• Task requirements: Of the entries below, restate word for word only the section that runs from the line with "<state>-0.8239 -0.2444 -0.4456" to the line with "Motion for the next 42", counting both ends.

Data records
┄┄┄┄┄┄┄┄┄┄┄┄┄┄┄┄┄┄┄┄

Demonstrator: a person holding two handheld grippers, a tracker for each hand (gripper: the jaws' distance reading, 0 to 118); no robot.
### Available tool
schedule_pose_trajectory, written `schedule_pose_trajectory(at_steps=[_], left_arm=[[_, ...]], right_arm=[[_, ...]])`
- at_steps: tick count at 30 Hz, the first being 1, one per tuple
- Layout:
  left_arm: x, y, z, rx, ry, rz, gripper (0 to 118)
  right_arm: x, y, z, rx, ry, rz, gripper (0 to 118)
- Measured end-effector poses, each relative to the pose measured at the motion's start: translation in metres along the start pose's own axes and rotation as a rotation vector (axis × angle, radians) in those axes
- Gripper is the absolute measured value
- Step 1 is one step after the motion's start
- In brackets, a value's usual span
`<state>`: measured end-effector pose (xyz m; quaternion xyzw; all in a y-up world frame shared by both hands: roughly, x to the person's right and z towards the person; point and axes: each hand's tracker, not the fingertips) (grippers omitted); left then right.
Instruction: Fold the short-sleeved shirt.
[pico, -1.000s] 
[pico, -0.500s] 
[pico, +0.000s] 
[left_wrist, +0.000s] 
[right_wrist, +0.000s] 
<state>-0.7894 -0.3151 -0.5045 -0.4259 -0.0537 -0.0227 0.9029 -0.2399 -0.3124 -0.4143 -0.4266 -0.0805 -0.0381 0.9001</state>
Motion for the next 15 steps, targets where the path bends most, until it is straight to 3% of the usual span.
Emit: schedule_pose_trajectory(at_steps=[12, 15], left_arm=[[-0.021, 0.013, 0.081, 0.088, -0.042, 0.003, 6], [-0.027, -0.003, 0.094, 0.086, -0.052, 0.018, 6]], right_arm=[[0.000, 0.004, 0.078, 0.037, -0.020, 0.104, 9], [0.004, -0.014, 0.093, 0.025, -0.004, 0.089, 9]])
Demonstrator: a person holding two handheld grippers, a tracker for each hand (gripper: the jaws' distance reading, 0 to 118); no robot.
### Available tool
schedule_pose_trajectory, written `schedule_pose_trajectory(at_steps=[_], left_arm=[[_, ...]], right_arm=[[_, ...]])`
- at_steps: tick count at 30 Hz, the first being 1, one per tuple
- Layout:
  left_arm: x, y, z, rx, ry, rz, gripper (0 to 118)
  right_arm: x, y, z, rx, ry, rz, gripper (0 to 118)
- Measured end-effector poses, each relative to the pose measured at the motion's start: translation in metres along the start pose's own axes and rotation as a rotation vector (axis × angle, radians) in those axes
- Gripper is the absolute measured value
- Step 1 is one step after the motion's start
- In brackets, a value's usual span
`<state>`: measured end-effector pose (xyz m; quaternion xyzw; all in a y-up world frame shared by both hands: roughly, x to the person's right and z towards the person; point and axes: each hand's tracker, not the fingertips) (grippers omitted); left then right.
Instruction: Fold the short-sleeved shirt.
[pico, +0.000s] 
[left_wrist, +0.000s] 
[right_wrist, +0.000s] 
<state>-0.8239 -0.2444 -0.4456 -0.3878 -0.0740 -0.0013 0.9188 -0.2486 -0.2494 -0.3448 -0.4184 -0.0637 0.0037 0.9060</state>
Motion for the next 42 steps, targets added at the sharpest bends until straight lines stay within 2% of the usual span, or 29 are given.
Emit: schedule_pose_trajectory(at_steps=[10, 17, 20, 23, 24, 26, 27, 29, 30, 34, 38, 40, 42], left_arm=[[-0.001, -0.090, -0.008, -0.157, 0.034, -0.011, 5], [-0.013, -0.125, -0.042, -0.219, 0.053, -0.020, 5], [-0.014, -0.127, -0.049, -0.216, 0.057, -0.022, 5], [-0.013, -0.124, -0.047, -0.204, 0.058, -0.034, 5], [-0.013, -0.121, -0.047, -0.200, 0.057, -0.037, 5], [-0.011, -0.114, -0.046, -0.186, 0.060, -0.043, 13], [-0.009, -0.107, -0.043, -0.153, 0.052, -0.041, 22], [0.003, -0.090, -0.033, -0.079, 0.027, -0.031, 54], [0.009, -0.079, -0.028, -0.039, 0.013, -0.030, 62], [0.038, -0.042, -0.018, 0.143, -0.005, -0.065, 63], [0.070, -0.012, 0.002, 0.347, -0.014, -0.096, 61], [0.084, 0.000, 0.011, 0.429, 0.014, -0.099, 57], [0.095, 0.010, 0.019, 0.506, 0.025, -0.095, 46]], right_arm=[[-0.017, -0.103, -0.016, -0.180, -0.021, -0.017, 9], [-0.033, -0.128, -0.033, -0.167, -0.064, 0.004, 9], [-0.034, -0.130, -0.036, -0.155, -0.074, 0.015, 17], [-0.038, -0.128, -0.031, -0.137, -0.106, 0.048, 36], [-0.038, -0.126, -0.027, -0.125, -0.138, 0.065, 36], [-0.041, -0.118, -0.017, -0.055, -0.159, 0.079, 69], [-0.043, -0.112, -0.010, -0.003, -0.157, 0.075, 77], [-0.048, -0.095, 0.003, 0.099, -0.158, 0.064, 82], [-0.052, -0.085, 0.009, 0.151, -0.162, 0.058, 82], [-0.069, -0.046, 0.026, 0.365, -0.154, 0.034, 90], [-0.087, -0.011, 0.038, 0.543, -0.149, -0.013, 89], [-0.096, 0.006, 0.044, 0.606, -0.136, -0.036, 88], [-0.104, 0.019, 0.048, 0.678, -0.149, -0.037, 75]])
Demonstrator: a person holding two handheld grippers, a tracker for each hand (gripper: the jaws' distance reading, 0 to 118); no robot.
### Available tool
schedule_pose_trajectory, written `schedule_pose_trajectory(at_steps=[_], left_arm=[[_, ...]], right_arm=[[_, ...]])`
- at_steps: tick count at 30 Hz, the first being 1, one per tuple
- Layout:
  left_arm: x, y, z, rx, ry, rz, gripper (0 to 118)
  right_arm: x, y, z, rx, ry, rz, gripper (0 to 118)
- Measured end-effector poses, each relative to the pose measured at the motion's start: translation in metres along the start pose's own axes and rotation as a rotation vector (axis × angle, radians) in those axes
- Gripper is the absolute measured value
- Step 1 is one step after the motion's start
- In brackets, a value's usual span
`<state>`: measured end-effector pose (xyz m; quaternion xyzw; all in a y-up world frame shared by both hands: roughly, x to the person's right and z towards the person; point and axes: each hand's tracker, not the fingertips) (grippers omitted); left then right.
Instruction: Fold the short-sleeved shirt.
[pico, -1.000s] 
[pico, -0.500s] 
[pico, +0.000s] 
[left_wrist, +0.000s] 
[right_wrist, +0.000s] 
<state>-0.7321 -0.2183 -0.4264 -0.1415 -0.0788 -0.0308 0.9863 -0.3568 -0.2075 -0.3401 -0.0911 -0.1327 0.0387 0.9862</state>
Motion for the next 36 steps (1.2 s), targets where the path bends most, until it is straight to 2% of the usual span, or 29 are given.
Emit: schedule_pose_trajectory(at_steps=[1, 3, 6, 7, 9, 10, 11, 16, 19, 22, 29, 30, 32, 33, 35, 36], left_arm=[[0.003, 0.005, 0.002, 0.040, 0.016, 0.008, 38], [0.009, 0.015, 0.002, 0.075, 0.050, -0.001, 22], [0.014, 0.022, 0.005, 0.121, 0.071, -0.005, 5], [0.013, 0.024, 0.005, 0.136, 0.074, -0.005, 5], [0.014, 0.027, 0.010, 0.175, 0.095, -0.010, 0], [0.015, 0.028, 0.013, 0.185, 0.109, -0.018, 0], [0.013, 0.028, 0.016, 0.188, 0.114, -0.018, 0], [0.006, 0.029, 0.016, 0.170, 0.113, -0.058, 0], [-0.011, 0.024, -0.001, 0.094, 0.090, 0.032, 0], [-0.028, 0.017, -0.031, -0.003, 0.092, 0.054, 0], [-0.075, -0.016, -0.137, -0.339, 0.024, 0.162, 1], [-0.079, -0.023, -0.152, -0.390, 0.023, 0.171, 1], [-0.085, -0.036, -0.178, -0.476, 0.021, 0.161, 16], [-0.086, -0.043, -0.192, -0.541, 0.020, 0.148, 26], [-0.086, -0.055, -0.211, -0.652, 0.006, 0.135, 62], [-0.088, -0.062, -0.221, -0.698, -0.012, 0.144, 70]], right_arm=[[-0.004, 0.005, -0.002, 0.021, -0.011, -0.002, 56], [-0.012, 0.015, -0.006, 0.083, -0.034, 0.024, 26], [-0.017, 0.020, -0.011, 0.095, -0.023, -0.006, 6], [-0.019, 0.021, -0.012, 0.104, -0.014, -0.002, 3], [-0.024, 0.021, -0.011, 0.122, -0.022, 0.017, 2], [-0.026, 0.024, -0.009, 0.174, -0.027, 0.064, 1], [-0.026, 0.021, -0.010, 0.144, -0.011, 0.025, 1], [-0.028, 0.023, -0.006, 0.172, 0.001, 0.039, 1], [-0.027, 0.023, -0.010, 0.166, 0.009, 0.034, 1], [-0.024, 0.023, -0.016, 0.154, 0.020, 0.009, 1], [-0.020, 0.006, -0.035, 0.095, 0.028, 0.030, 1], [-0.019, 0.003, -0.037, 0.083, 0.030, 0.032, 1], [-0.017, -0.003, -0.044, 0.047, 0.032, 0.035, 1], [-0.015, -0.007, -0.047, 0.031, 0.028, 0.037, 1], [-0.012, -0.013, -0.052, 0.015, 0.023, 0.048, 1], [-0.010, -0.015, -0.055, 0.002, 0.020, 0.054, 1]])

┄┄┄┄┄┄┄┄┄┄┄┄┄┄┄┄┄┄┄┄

• Problem solution:
<state>-0.8239 -0.2444 -0.4456 -0.3878 -0.0740 -0.0013 0.9188 -0.2486 -0.2494 -0.3448 -0.4184 -0.0637 0.0037 0.9060</state>
Motion for the next 42 steps, targets added at the sharpest bends until straight lines stay within 2% of the usual span, or 29 are given.

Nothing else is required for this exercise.